The best parts of the movie Game Change was the look of panic that Ed Harris gives his staff when his audience turns really nasty against Obama. It gives a moment of humanity to a movie that otherwise is ripped straight from the headlines. And, while that might be enticing for a Law and Order episode, for a political movie, it feels like watching what I lived through by reading the news just last year.

It could be that I am just too much of a news junky to enjoy this movie, because everything felt like old hat. Plus, it seemed particularly mean to Palin–nothing in the movie surprised me, but after the first few scenes, we rarely see the charisma and following that she had. I would have liked to see a lot more about the people who were die hard Palin fans and fewer scenes (there were so many!) that said over and over again that she was unprepared for this.

Julianne Moore got the accent, but she wasn’t given much else to work with. It was basically just straight quotes from Palin. There were glimpses into how the campaign destroyed Palin, but there could have been more about how the campaign changed her personally.

The other parts that really worked in the movie were the interactions between the McCain staffers.
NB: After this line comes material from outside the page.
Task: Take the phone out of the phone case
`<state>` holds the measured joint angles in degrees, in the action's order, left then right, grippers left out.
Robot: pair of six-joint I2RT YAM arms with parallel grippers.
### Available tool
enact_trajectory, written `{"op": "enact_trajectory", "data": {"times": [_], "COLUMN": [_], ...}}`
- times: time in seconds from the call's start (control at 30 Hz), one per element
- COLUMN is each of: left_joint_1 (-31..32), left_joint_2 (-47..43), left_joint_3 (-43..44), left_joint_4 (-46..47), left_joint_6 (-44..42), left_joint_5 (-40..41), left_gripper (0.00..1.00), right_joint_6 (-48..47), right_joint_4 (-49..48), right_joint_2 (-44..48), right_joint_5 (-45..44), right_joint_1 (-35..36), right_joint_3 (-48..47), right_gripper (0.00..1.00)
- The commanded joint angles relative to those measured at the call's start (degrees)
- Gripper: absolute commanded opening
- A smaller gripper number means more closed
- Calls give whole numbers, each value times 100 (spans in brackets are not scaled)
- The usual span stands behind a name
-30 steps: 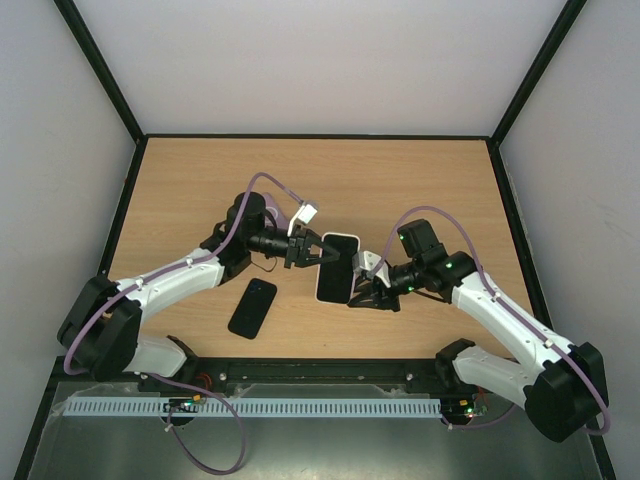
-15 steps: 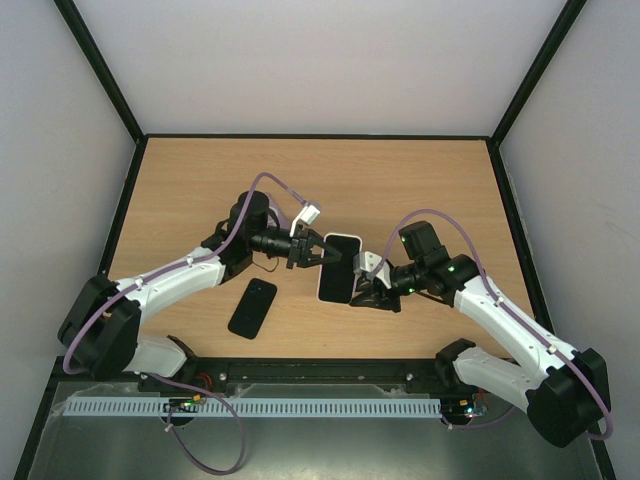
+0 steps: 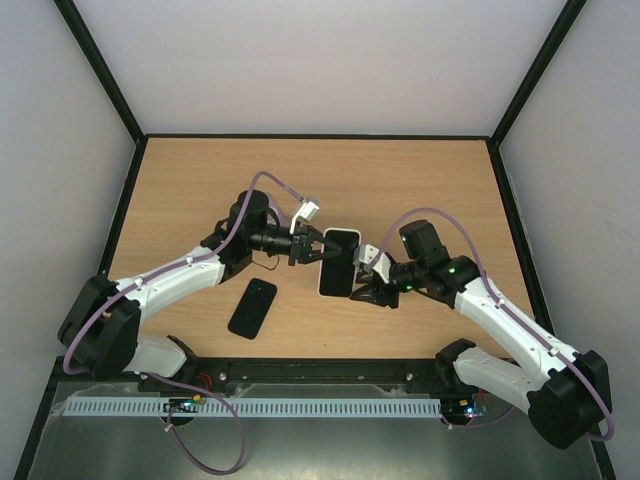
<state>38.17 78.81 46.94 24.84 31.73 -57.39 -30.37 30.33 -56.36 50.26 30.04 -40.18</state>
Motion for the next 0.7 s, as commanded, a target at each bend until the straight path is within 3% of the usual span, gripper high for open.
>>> {"op": "enact_trajectory", "data": {"times": [0.0, 0.23, 0.67], "left_joint_1": [384, 420, 455], "left_joint_2": [-133, -147, -326], "left_joint_3": [214, 117, 95], "left_joint_4": [118, 374, 283], "left_joint_6": [236, 386, 319], "left_joint_5": [-1558, -1564, -1258], "left_gripper": [3, 3, 3], "right_joint_6": [1085, 1886, 3306], "right_joint_4": [-1520, -1599, -1811], "right_joint_2": [-36, -193, -582], "right_joint_5": [-858, -819, 422], "right_joint_1": [-154, -248, -402], "right_joint_3": [-174, -867, -2029], "right_gripper": [42, 49, 58]}}
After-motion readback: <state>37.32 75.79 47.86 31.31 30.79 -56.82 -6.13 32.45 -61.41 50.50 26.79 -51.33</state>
Those moments were interesting and those characters showed a wide range of emotions and frustrations. I would have loved to see a movie that focused almost exclusively on them.

I am currently sitting in an event at which John Heilman, Mark Halperin — co-authors of the book– and Len Amato, the president of HBO films are speaking. Halperin just said that the movie was not only about the principals, but also about the staff. I really would have liked to see a whole lot more about the staff. I once heard that the television show The West Wing was originally not going to have anyone be the president; it was just going to be the staff, and sometimes the President’s back would be glimpsed but nothing more. They clearly scrapped that very early on in the West Wing development process, but it might have been something facsinating — a movie about McCain/Palin staff and about the Palin  fans–to do with this particular plot, where everyone already knows the principals.

Heilman, the other author of the book, said that the chapters of the book that dealt with Palin were “a series of big set pieces,” big events that shaped the campaign. Ultimately, the movie hits those set pieces, but rarely goes much deeper.